Klager wordt tegengeworpen dat hij niet voldoet aan de 60%-norm, die wordt gesteld voor een deelname aan een PP. Klager is thans ongeveer 24 maanden gedetineerd, waarvan hij 16 maanden in Duitsland heeft doorgebracht. Klager beschikt over een bewijs van goed gedrag vanuit Duitsland, hetgeen behelst dat deze tijd feitelijk dient te worden meegewogen als een detentietijd doorgebracht in het plusprogramma. Dit is ten onrechte niet meegenomen in de bestreden beslissing. Nadat klager naar Nederland was overgebracht, heeft hij noodgedwongen 10 weken niet in het plusprogramma kunnen verblijven. Blijkens de bestreden beslissing is hier geen rekening mee gehouden, terwijl zijn verblijf in het basisprogramma toen geen gevolg was van zijn eigen (wan)gedrag. Het laat zich niet rijmen met de raison d’être van de 60%-norm om deze periode klakkeloos mee te wegen als een tijd waarin klager onvoldoende blijk zou geven van goed gedrag.

Ten aanzien van de Beschrijving Getoond Gedrag (BGG) heeft klager voorafgaand aan zijn verzoek advies ingewonnen bij een senior casemanager. Aangezien klager zich al had aangemeld voor een opleiding, heeft de senior casemanager hem medegedeeld dat een (aanvraag voor een) BGG niet verplicht was voor een deelname aan een PP. Gelet op de bestreden beslissing is in dat kader kennelijk sprake van misinformatie. De afwezigheid van een (aanvraag voor een) BGG kan, gelet op voornoemde omstandigheden, niet in de weg staan aan een deelname aan een PP.

Tot slot wordt ten onrechte in de bestreden beslissing vermeld dat klager viermaal positief heeft gescoord op het gebruik van softdrugs. Dit is driemaal gebeurd en het ging niet in alle gevallen om strafbaar gebruik. De positieve uitslag van 5 februari 2021 betrof bijvoorbeeld een uitslag in het kader van de afbouw naar aanleiding van het gebruik van softdrugs omstreeks januari 2021. Klager heeft hiervoor geen disciplinaire straf of ordemaatregel opgelegd gekregen. De uitslagen van de urinecontroles zijn derhalve ten onrechte meegenomen in de bestreden beslissing.

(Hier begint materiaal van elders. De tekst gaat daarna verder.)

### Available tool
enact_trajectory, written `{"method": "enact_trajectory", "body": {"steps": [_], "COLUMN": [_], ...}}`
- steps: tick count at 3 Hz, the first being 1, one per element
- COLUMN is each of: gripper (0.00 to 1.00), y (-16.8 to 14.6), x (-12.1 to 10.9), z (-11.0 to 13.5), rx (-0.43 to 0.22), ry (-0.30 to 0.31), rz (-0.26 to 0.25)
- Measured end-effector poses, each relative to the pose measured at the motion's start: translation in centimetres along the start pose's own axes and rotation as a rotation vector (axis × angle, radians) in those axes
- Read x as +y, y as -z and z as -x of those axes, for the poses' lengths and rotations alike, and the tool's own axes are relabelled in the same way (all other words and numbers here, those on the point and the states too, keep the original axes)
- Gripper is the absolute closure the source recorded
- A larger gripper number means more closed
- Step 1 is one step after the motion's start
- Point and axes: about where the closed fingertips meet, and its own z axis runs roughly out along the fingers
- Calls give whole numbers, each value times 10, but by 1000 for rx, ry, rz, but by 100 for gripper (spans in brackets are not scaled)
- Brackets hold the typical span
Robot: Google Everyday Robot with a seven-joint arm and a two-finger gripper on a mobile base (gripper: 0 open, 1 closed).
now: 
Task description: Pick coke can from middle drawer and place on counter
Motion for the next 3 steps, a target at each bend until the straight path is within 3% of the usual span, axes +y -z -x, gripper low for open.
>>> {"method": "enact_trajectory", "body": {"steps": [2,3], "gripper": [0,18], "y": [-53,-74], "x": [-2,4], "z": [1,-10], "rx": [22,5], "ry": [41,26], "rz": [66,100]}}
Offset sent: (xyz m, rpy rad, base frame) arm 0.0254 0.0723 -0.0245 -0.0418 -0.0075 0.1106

Verzocht wordt om het beroep ter zitting te behandelen.

Standpunt van verweerder

Per 1 juli 2021 is het Beleidskader beoordeling gedrag gedurende gehele detentie naar aanleiding van de inwerkingtreding van de Wet straffen en beschermen (hierna: het Beleidskader) in werking getreden. In het Beleidskader is bepaald dat gedetineerden gedurende 80% of meer van hun detentietijd gewenst gedrag moeten hebben laten zien om voor deelname aan een PP in aanmerking te komen. Gedetineerden die minder dan 60% van hun detentietijd gewenst gedrag hebben laten zien, komen niet in aanmerking voor deelname aan een PP. De groep tussen de 60-80% zijn bespreekgevallen.

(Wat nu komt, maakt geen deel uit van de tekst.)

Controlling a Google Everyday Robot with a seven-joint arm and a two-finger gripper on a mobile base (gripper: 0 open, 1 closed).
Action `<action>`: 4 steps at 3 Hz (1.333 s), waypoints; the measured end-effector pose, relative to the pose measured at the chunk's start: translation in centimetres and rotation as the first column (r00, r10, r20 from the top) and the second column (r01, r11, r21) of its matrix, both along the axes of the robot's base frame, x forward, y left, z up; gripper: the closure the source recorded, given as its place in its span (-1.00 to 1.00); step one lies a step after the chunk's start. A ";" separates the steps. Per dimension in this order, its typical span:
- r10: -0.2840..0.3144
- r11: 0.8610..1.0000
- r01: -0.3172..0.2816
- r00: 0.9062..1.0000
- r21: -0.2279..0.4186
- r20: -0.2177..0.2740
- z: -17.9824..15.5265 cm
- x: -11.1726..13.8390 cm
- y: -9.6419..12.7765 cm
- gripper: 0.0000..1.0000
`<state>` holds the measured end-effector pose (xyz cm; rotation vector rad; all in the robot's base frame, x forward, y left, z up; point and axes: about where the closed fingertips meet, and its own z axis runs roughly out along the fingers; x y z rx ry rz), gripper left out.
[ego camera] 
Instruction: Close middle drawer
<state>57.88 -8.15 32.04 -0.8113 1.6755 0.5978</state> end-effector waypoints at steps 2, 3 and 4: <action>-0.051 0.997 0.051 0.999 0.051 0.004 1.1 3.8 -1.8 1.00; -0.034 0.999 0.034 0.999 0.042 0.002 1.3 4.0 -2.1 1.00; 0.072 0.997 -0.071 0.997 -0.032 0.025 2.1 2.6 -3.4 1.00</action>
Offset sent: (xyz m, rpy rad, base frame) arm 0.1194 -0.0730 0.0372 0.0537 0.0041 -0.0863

Blijkens het selectieadvies van 26 augustus 2021 heeft de vrijhedencommissie (VC) negatief geadviseerd ten aanzien van klagers verzoek tot deelname aan een PP. De VC heeft daartoe overwogen dat klager gedurende zijn detentie onvoldoende tijd in het plusprogramma heeft verbleven – te weten 22% – waardoor hij niet in aanmerking komt voor deelname aan een PP. Daarnaast heeft klager geen Verklaring Omtrent het Gedrag (VOG) aangevraagd. De casemanager heeft desgevraagd laten weten dat een VOG noodzakelijk is om in het tweede of derde jaar van de opleiding stage te kunnen lopen. Indien klager vanuit detentie een VOG zou aanvragen, zal hij waarschijnlijk een voornemen tot afwijzen ontvangen. De casemanager heeft klager daarom gevraagd een BGG aan te vragen, zodat het daarna voor hem makkelijker wordt om een VOG aan te vragen, maar klager heeft dit niet gedaan.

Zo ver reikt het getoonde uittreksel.